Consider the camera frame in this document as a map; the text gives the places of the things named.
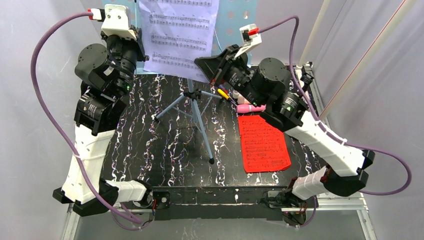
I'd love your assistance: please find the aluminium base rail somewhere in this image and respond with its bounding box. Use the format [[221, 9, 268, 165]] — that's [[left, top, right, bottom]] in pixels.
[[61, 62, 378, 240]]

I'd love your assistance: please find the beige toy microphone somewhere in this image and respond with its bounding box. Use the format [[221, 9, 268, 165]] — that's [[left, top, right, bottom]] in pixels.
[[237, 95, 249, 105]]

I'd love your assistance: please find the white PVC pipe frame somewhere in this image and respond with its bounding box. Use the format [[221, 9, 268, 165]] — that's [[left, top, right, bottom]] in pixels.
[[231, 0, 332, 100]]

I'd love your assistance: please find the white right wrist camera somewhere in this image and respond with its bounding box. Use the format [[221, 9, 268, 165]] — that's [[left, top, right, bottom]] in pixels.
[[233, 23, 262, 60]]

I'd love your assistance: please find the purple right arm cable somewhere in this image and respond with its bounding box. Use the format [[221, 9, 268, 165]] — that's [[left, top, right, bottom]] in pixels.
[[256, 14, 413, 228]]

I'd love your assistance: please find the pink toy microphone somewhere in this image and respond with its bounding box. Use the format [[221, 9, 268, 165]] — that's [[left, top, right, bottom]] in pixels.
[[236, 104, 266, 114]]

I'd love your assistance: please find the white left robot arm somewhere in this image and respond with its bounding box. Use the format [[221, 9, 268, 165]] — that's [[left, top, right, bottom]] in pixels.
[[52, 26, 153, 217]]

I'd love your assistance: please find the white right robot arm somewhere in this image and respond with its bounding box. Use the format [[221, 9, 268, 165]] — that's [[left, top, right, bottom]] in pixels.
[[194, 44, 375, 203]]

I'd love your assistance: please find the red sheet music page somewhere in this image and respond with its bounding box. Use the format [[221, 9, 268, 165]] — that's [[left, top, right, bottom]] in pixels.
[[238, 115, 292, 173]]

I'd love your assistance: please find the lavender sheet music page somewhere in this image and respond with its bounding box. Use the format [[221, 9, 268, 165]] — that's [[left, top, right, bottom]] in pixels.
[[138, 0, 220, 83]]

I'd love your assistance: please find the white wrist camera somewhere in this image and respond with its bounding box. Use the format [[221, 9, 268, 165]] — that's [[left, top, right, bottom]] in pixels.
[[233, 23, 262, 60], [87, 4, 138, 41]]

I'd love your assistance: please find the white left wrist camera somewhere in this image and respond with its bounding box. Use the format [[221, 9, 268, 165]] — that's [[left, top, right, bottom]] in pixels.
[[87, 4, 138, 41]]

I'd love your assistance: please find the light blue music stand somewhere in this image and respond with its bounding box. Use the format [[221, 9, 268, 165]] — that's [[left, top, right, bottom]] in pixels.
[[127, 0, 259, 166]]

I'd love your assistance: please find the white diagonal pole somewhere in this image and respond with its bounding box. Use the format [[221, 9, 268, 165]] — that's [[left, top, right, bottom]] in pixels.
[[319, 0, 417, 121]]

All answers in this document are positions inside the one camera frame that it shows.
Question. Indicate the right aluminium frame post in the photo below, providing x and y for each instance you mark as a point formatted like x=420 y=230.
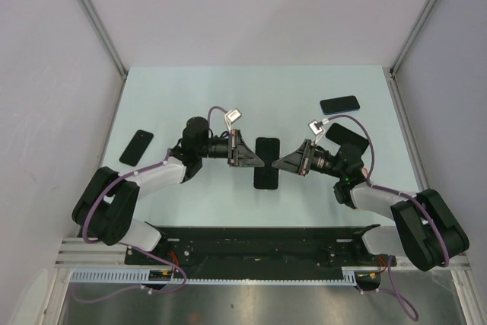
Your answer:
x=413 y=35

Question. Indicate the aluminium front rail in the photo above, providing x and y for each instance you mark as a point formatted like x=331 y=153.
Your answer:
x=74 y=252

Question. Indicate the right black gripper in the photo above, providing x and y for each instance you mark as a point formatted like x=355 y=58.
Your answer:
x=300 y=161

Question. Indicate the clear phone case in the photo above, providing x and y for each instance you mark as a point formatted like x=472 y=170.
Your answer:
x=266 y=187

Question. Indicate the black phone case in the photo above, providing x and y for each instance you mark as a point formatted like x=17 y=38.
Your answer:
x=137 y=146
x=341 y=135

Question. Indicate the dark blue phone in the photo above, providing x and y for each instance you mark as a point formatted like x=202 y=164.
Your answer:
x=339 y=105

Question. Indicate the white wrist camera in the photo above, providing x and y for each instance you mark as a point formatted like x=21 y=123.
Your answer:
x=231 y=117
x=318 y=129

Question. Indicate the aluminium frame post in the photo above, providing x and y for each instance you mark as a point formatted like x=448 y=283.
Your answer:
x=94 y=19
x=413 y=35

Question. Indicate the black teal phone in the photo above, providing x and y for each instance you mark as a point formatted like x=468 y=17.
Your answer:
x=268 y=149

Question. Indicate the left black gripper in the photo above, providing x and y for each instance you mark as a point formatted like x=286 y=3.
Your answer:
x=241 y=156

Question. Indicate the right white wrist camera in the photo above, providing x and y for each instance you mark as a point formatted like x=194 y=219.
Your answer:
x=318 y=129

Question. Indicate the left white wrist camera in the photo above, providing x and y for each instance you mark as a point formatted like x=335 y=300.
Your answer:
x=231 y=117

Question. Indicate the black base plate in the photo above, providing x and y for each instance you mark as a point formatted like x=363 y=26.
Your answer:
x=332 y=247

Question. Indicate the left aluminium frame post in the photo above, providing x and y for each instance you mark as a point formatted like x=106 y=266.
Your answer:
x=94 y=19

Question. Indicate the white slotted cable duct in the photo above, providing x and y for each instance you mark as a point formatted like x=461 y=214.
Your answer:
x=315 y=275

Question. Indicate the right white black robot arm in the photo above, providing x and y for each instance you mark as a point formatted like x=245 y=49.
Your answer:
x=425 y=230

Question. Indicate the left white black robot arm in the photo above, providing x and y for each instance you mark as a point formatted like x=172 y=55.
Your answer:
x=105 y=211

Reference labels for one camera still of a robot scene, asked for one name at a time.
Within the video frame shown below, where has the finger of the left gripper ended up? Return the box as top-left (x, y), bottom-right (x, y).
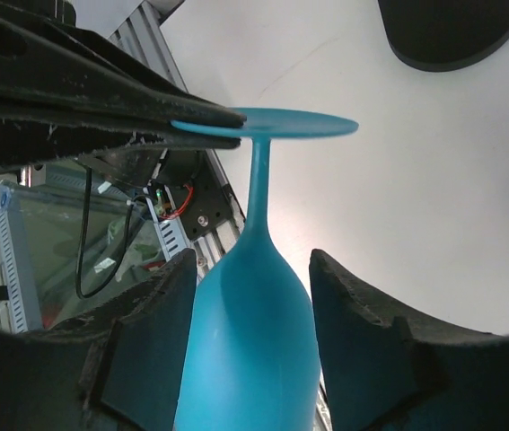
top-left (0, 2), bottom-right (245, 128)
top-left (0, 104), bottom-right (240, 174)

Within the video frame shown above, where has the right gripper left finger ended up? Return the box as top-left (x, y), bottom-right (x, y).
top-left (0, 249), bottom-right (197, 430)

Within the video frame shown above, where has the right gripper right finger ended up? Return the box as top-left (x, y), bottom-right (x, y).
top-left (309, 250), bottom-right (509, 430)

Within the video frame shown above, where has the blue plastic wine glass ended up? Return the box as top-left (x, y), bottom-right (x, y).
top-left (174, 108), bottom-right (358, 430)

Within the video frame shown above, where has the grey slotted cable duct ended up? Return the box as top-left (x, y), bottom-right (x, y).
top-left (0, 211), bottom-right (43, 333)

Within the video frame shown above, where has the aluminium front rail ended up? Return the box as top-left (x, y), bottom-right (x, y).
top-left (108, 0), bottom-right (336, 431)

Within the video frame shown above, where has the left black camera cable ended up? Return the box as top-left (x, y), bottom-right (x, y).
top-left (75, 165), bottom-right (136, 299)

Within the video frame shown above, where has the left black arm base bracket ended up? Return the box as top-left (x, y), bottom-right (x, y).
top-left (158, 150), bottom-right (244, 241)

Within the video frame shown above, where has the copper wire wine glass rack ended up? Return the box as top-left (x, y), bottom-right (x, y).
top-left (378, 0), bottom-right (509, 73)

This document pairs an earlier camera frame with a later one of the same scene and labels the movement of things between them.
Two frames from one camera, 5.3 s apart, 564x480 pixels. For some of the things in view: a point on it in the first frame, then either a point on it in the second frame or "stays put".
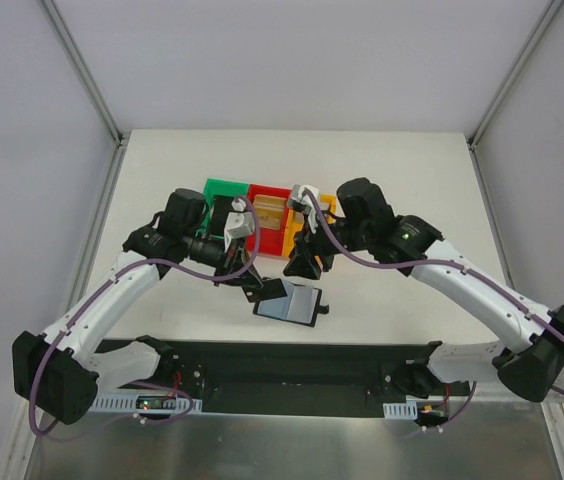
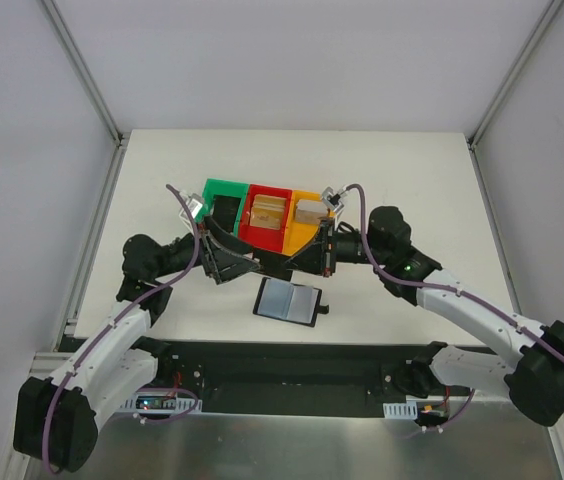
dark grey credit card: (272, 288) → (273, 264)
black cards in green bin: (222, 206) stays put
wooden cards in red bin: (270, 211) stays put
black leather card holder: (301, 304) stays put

* * *

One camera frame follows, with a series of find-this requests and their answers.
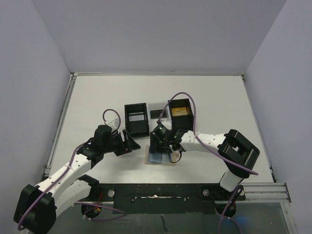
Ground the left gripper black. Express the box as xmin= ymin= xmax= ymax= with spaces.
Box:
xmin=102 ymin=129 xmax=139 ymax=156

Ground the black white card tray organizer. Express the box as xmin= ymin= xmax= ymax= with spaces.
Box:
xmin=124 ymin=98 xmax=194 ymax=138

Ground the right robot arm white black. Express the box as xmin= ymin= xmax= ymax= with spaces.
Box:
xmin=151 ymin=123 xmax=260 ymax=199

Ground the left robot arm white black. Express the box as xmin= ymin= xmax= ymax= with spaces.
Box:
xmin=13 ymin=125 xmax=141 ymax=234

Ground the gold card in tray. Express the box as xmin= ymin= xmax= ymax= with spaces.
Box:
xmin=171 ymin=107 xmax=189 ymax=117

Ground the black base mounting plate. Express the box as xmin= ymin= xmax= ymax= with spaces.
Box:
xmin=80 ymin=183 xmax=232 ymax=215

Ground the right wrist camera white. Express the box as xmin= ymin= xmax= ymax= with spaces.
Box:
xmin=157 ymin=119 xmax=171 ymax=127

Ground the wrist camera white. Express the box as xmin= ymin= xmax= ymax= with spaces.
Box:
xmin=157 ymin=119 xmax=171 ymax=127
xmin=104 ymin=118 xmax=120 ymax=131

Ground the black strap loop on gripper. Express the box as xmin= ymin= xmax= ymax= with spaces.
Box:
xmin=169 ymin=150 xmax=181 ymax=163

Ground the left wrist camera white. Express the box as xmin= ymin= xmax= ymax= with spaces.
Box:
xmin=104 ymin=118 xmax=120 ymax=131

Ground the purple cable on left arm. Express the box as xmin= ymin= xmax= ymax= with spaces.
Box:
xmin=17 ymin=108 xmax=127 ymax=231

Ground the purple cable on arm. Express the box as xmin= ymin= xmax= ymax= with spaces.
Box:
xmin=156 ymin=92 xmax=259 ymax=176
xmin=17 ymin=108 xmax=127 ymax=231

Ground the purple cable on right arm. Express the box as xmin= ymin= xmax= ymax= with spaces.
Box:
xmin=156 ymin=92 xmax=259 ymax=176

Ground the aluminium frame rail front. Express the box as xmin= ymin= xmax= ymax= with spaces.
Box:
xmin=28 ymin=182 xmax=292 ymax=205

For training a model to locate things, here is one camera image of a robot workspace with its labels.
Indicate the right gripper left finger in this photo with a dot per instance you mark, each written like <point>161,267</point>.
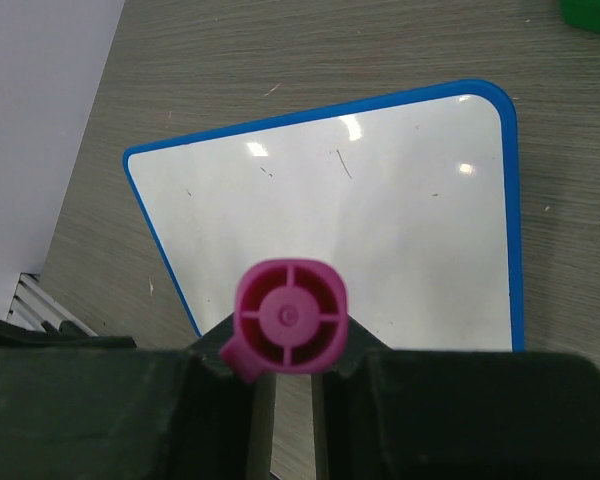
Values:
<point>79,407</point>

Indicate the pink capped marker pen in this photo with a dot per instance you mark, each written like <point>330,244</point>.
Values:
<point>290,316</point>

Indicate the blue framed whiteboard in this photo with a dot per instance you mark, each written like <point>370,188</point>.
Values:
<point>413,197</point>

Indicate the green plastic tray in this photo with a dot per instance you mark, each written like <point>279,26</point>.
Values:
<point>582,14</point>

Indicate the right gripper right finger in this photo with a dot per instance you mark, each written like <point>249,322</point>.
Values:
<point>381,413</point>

---

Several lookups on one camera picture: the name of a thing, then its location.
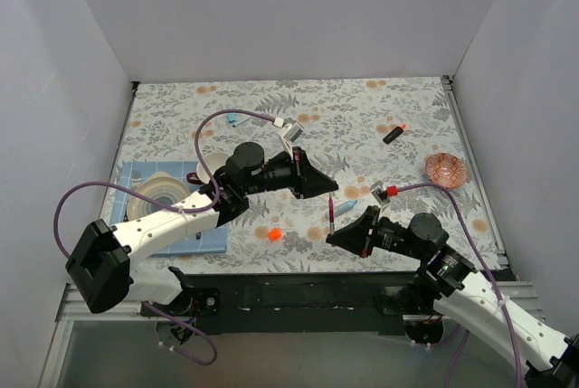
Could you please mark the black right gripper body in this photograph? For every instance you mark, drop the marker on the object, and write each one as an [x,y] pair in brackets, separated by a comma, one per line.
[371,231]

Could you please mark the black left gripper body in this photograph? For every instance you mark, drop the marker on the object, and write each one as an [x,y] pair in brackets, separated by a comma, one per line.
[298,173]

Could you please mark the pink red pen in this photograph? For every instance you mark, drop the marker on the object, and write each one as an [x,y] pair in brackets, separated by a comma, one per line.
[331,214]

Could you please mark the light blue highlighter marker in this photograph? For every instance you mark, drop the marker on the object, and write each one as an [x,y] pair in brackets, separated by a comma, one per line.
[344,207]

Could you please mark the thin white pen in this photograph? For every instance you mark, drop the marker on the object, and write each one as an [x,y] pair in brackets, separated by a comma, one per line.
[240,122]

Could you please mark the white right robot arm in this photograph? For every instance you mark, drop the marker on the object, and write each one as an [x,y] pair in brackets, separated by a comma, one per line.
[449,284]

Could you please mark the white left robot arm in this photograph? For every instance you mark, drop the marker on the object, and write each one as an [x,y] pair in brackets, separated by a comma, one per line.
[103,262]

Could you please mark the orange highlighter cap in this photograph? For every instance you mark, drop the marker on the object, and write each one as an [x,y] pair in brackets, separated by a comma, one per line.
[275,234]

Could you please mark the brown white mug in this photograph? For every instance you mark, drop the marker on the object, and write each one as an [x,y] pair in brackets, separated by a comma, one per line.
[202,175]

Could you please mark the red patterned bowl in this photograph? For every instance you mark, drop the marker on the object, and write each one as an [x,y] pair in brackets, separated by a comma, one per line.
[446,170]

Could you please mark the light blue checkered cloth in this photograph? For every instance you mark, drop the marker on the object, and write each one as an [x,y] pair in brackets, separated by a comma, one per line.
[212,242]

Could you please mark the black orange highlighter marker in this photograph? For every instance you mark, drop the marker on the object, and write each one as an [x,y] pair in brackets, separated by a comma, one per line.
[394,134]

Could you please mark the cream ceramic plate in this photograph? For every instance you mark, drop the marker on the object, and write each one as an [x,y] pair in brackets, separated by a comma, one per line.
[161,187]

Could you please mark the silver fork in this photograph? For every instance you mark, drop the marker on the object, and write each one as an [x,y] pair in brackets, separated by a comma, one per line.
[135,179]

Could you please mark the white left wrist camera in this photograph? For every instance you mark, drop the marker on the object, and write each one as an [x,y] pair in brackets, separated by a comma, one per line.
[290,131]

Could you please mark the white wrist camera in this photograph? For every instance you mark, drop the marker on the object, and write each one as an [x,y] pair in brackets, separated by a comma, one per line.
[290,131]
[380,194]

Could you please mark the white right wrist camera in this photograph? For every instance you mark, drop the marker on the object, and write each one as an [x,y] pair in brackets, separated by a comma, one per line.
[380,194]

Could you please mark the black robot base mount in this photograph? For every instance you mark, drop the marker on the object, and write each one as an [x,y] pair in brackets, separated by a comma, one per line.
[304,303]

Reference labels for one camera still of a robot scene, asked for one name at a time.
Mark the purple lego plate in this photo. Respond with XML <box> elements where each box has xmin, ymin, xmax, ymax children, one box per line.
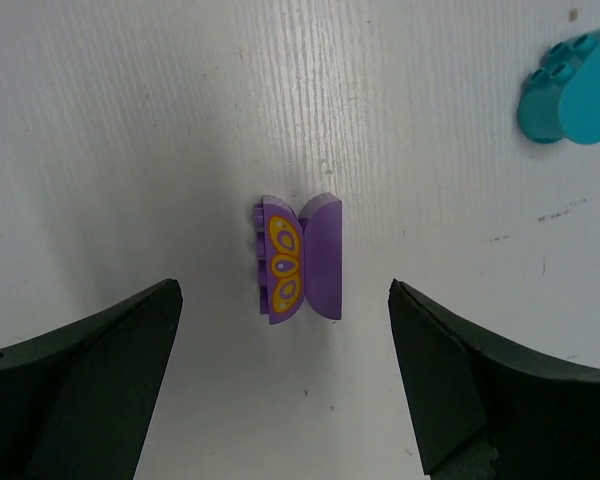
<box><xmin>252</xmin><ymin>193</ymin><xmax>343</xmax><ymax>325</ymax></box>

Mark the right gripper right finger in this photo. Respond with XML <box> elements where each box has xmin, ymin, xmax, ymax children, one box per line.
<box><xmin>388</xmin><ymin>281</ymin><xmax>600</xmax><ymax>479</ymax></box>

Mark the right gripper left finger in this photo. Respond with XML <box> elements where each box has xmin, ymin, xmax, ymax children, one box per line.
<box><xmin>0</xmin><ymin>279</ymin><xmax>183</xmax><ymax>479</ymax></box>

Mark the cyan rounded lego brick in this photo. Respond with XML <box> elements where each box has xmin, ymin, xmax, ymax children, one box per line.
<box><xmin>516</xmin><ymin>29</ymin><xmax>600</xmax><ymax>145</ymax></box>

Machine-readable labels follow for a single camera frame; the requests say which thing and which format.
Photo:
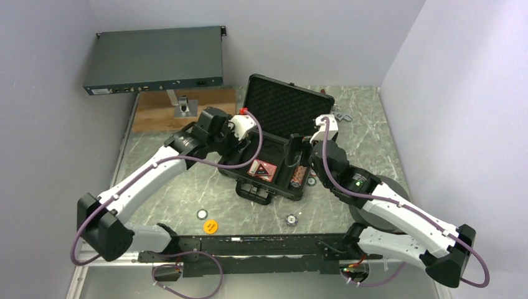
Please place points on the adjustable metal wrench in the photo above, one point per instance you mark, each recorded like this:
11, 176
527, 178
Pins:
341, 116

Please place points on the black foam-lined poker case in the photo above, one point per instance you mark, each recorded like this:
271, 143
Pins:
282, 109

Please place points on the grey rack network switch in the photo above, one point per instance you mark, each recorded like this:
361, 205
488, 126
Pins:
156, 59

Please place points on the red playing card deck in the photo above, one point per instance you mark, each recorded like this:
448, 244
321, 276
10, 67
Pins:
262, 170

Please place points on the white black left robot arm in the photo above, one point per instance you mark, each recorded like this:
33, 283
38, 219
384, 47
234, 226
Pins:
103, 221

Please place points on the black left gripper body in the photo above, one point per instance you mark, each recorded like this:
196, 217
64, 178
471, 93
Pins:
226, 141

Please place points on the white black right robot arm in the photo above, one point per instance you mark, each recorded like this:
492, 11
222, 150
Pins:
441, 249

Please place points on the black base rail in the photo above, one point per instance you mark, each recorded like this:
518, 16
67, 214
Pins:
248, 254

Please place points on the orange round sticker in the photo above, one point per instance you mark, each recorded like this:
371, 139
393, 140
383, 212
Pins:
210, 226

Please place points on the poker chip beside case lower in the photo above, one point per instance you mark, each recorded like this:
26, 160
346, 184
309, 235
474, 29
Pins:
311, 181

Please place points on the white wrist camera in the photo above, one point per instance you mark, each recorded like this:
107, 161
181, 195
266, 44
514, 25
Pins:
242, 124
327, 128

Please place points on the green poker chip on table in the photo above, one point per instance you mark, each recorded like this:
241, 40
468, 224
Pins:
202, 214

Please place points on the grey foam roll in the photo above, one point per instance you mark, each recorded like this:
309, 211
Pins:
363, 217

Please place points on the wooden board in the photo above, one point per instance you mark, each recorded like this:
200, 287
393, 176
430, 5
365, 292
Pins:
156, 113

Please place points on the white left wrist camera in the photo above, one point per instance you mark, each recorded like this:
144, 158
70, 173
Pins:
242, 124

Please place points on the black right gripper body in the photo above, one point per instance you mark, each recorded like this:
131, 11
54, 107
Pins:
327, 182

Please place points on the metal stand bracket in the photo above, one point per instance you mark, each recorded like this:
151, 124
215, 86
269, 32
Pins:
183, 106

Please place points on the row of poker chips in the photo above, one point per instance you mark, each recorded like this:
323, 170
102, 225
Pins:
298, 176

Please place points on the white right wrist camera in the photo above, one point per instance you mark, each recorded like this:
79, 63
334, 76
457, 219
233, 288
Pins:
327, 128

_EXERCISE_: If a line in the entries above contains "cards", include it in the count, then report only the total.

_RESPONSE BOX_: 2